Pengintaian Berbulan-bulan hingga Drone Tempur, Begini Operasi Absolute Resolve AS Tangkap Presiden Venezuela Maduro
- account_circle syaiful amri
- calendar_month Sen, 5 Jan 2026
- comment 0 komentar

Penangkapan Presiden Venezuela Nicolas Maduro pada Sabtu (3/1/2026) dini hari
JAMBISNIS.COM – Amerika Serikat mengungkap secara terbuka jalannya Operation Absolute Resolve, sebuah operasi militer berskala besar yang berujung pada penangkapan Presiden Venezuela Nicolas Maduro pada Sabtu (3/1/2026) dini hari. Operasi ini disebut sebagai hasil perencanaan panjang yang melibatkan koordinasi lintas matra militer Amerika Serikat.
Ketua Kepala Staf Gabungan AS Jenderal Dan Caine menegaskan bahwa operasi tersebut bukan aksi spontan. Selama berbulan-bulan, personel dari unsur udara, darat, laut, antariksa, hingga intelijen bekerja secara terpadu untuk menyiapkan misi penangkapan pemimpin Venezuela itu.
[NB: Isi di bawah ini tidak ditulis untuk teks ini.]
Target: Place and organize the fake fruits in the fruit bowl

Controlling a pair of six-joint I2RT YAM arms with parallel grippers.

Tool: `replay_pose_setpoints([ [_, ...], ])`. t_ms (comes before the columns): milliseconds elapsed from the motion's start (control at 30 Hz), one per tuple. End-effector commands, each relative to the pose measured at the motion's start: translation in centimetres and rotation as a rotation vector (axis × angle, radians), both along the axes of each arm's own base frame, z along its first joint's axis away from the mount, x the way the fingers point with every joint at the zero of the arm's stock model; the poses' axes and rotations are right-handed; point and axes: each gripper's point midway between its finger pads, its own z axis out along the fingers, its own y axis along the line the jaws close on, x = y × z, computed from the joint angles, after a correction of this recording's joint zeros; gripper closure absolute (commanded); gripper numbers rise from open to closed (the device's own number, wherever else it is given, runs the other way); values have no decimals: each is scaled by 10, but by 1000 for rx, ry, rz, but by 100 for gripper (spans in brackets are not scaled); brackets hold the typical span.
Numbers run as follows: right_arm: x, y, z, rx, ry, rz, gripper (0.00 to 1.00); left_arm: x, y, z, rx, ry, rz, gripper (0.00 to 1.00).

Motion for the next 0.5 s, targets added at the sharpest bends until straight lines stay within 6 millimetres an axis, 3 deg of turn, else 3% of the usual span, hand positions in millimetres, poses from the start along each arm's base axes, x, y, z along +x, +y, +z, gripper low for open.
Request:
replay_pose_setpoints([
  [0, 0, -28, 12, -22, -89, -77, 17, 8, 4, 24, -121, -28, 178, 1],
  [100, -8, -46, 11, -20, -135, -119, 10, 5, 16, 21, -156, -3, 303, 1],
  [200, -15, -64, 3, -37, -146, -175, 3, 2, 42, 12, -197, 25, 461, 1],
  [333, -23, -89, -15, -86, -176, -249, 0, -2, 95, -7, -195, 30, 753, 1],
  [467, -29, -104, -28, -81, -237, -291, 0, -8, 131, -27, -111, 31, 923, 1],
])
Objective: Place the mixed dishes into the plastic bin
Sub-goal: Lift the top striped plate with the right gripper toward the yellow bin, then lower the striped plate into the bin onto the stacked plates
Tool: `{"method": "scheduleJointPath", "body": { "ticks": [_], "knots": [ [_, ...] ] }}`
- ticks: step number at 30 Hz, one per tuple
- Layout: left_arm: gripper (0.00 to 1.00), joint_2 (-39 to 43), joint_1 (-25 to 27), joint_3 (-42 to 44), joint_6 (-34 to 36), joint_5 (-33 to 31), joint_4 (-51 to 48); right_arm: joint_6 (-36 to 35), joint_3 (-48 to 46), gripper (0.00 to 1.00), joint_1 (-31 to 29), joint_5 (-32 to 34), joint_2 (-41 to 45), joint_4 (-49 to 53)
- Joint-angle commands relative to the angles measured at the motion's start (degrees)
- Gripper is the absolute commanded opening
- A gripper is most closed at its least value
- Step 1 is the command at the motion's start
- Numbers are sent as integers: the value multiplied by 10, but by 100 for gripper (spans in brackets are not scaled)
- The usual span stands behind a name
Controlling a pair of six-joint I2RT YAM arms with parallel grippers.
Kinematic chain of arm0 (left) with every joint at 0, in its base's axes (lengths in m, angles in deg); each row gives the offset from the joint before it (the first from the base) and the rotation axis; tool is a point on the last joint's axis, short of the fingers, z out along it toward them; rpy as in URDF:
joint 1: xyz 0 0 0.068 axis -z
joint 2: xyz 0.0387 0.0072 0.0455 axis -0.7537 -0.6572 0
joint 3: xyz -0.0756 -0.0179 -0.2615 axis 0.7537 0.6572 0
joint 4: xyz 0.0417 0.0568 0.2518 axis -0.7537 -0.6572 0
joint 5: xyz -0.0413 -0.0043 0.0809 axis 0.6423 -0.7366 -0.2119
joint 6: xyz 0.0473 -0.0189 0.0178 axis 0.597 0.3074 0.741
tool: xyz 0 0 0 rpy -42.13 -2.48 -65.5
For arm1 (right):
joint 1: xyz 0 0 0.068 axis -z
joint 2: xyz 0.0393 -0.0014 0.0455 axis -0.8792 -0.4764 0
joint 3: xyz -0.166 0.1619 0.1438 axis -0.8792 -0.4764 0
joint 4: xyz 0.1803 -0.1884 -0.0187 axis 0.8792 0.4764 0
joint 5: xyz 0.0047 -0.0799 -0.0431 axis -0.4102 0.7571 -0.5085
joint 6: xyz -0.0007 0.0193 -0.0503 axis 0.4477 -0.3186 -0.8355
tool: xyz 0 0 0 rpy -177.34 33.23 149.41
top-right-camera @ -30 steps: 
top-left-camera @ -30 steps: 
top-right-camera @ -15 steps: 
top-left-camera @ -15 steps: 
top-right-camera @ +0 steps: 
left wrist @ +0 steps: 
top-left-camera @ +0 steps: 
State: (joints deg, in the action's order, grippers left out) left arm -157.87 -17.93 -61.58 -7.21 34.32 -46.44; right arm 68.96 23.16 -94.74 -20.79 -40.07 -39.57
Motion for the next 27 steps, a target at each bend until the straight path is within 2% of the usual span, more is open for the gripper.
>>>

Keputusan akhir untuk mengeksekusi operasi diambil langsung oleh Presiden Amerika Serikat Donald Trump. Berdasarkan laporan BBC, lampu hijau diberikan pada 2 Januari 2026 pukul 22.46 waktu Pantai Timur AS (ET) atau 03.46 GMT.
Tak lama berselang, militer AS mengerahkan kekuatan besar. Sekitar 150 pesawat diluncurkan dari 20 pangkalan berbeda di kawasan Belahan Barat menuju wilayah Venezuela. Operasi ini menjadi salah satu pengerahan kekuatan udara terbesar AS dalam beberapa tahun terakhir.
Tahap krusial berlangsung pada dini hari 3 Januari 2026. Pada pukul 01.01 ET atau 02.01 waktu setempat Venezuela, pasukan ekstraksi yang terdiri dari tim darat dan helikopter mulai mendekati kompleks kediaman Nicolas Maduro. Target utama operasi ini adalah menangkap Maduro beserta istrinya.
Untuk menjamin keberhasilan misi, pasukan darat dan helikopter mendapat pengawalan udara ketat. Militer AS mengerahkan berbagai alutsista canggih, termasuk F-22, F-35, F/A-18, EA-18, E-2, pembom strategis B-1, serta sejumlah pesawat nirawak atau drone.
Dalam pelaksanaannya, operasi ini tidak sepenuhnya berjalan mulus. Salah satu helikopter dilaporkan sempat terkena tembakan. Meski demikian, helikopter tersebut masih mampu melanjutkan misi hingga operasi dinyatakan selesai.
Setelah berhasil diamankan, Nicolas Maduro dan istrinya dievakuasi dari lokasi operasi. Keduanya kemudian dibawa ke kapal perang Amerika Serikat USS Iwo Jima pada waktu tertentu setelah pukul 03.39 ET atau 08.39 GMT.